- [Your objective]
Of all the lines below, output only those starting at the one with "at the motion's" and ending at the one with "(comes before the", both ends included, exactly as written.

- [Supplied data]
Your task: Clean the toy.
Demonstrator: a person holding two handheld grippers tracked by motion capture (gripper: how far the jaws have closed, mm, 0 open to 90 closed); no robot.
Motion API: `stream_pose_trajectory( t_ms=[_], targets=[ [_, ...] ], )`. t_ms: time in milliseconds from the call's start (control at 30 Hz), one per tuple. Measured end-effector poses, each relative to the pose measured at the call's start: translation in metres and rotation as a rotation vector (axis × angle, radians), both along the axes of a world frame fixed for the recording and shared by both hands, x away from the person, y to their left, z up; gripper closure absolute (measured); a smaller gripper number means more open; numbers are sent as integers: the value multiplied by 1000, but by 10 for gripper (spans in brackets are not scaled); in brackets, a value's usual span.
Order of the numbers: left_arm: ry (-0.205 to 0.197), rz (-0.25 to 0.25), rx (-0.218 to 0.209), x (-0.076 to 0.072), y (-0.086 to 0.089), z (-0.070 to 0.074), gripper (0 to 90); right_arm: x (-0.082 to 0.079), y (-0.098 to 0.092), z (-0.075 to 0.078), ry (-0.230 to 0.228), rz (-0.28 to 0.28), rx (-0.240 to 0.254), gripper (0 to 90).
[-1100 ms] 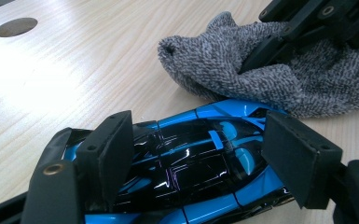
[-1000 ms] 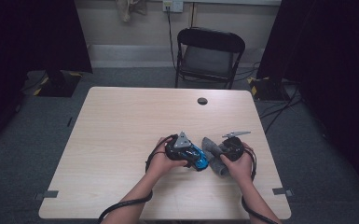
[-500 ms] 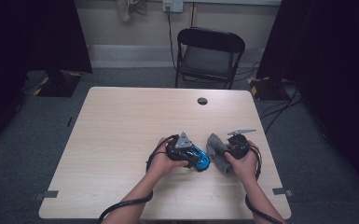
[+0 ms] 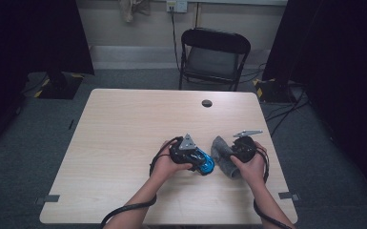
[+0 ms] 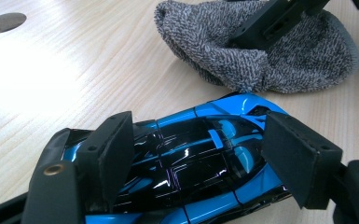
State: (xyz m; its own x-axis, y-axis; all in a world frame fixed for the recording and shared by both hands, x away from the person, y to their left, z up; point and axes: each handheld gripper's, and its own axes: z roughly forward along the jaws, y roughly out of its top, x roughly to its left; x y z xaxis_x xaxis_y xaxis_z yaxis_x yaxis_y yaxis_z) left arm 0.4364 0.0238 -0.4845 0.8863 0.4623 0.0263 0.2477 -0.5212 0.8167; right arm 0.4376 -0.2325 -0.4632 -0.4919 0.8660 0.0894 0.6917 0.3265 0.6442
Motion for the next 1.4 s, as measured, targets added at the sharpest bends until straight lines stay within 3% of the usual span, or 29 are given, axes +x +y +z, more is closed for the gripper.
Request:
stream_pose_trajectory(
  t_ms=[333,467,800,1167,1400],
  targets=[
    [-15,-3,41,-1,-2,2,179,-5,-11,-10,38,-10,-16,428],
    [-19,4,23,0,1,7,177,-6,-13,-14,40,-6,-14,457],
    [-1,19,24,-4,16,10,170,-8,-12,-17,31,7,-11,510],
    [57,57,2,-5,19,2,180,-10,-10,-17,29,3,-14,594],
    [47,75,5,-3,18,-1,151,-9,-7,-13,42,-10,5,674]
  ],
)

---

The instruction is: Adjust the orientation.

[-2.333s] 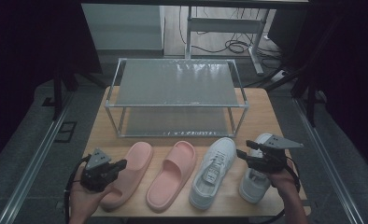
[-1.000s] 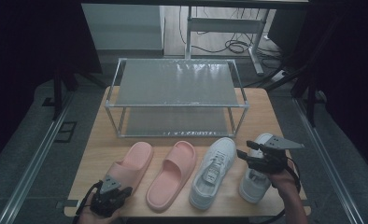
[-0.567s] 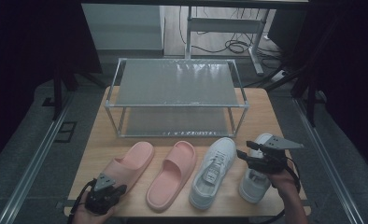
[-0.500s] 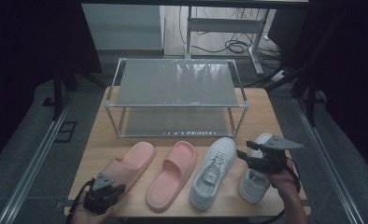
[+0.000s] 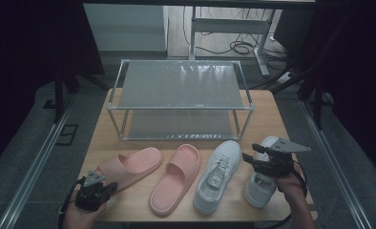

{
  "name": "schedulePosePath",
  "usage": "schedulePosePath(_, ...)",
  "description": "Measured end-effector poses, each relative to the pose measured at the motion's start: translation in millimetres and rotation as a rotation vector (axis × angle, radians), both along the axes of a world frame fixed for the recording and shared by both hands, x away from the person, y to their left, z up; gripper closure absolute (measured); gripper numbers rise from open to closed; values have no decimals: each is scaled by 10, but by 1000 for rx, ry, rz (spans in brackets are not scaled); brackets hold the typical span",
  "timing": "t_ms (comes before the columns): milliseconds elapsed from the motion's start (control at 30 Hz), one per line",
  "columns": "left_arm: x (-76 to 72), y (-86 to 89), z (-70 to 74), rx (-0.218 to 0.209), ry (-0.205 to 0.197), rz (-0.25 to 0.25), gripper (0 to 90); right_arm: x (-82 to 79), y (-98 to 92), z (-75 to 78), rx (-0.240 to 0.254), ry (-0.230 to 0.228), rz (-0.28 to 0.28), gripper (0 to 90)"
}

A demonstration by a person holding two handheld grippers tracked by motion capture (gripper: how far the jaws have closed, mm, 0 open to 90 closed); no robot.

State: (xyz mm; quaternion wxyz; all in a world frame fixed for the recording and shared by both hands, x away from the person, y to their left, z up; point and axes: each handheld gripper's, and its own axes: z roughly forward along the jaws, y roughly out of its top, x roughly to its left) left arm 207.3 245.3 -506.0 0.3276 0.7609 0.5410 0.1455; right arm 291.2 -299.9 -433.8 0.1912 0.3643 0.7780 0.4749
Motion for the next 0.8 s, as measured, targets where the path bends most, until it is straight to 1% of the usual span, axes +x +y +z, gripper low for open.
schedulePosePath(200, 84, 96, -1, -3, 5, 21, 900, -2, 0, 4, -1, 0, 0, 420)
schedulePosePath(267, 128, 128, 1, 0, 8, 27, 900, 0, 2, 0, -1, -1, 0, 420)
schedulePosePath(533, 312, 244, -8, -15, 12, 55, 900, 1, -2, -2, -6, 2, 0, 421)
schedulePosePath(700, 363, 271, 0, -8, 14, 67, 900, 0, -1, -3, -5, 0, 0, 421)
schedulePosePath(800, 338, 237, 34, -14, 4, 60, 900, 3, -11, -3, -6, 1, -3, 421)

- [Solution]
  "description": "Measured end-effector poses, each relative to the pose measured at the motion's start: translation in millimetres and rotation as a rotation vector (axis × angle, radians), both along the axes of a world frame fixed for the recording and shared by both hands, x away from the person, y to their left, z up; gripper closure absolute (measured); gripper numbers rise from open to closed; values have no decimals: each is scaled by 10, but by 1000 for rx, ry, rz (spans in brackets are not scaled); brackets hold the typical span",
  "timing": "t_ms (comes before the columns): milliseconds elapsed from the motion's start (control at 30 Hz), one per line",

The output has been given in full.